The Securities and Exchange Commission has sued another China-based company and two of its executives, charging them with lying to investors about the value of the company’s assets and how it used $120 million in proceeds from its initial public offering on the Nasdaq.
In a complaint filed on Monday in a federal court in Louisiana, the S.E.C. also charged that the chairman of the company, SinoTech Energy, secretly siphoned $40 million from the company’s account at the Agricultural Bank of China last summer. A New Orleans Corporate Lawyer cites embezzlement and fraud as major issues in this case.
The legal action against SinoTech, an oil field services company de-listed by the Nasdaq in January, is the latest example of a continuing crackdown on accounting fraud and other financial crimes at Chinese companies listed in the United States.
Earlier this month, the S.E.C. charged 11 investors in AutoChina International, including a senior executive and director, with market manipulation.

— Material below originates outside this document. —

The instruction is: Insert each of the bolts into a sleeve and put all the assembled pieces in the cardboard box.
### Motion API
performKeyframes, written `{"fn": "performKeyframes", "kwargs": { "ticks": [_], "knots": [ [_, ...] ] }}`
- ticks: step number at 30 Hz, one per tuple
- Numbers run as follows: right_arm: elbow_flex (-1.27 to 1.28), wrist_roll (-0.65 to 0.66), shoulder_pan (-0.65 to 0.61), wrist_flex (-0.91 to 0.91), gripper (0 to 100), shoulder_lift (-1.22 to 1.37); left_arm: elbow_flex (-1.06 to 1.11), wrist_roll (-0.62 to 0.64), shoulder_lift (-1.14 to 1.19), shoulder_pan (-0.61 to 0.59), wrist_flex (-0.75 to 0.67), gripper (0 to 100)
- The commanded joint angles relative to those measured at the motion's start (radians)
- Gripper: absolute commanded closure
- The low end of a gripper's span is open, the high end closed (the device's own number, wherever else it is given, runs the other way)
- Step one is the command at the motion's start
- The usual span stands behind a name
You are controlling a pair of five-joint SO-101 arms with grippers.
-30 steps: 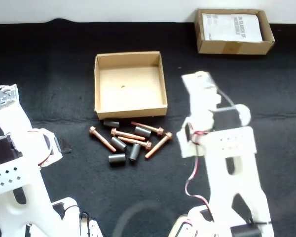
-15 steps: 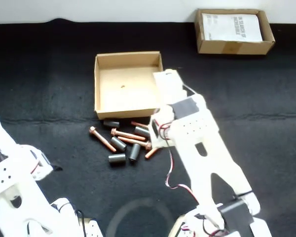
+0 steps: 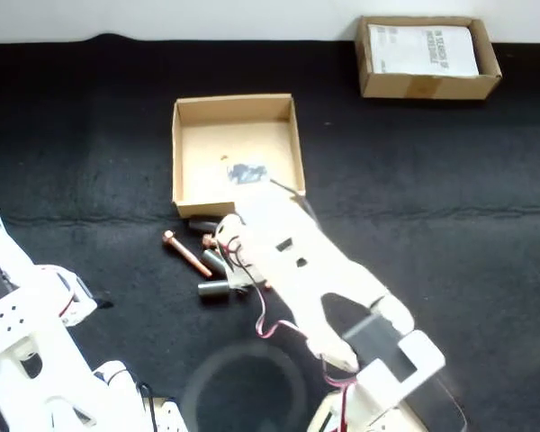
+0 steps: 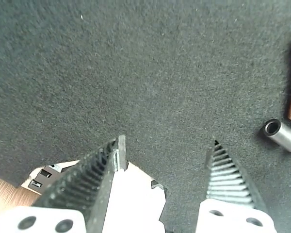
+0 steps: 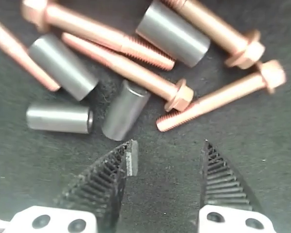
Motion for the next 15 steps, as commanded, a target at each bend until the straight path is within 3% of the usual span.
{"fn": "performKeyframes", "kwargs": {
  "ticks": [1,11,15],
  "knots": [
    [-0.038,-0.009,-0.01,-0.07,79.6,0.068,-0.002,0.005,-0.001,0.001,-0.017,73],
    [-0.041,-0.181,-0.007,-0.318,79.6,0.125,-0.002,0.005,-0.001,0.001,-0.068,73],
    [-0.045,-0.203,-0.01,-0.338,79.6,0.12,-0.002,0.003,-0.001,0.002,-0.066,73]
  ]
}}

Also this month, the agency secured a court order freezing the assets of six Chinese citizens and an offshore holding company after accusing them of insider trading in the shares of Zhongpin Inc., a pork processor based in China.
In its complaint against SinoTech, the S.E.C. charges that the company grossly overstated the value of its primary operating assets, including hydraulic drilling equipment. The company claimed in its listing document it would spend $120 million on such equipment, but the regulator found that it bought less equipment than it said it would, lied about the equipment it did buy and overstated the value of its purchases by nearly fivefold in its financial statements.
The S.E.C. alleged that the chief executive, and the former chief financial officer, were behind the equipment purchasing fraud.
In addition, the regulator accused the company’s chairman and controlling shareholder of stealing $40 million from a company bank account and lying about it to investors.
SinoTech’s brief life as a public company in the U.S. markets has been rife with falsehoods.
SinoTech Energy raised $167.8 million in an initial offering on the Nasdaq in November 2010, in a deal underwritten by UBS, Citigroup and Lazard Capital Markets.
The company caught the attention of regulators after it was criticized last August in a negative report on the Web site alfredlittle.com, which is popular among short-sellers. The company’s auditor, Ernst & Young Hua Ming, resigned in September.
SinoTech Energy could not immediately be reached for comment. A Beijing phone number listed in the company’s stock exchange filings was out of service.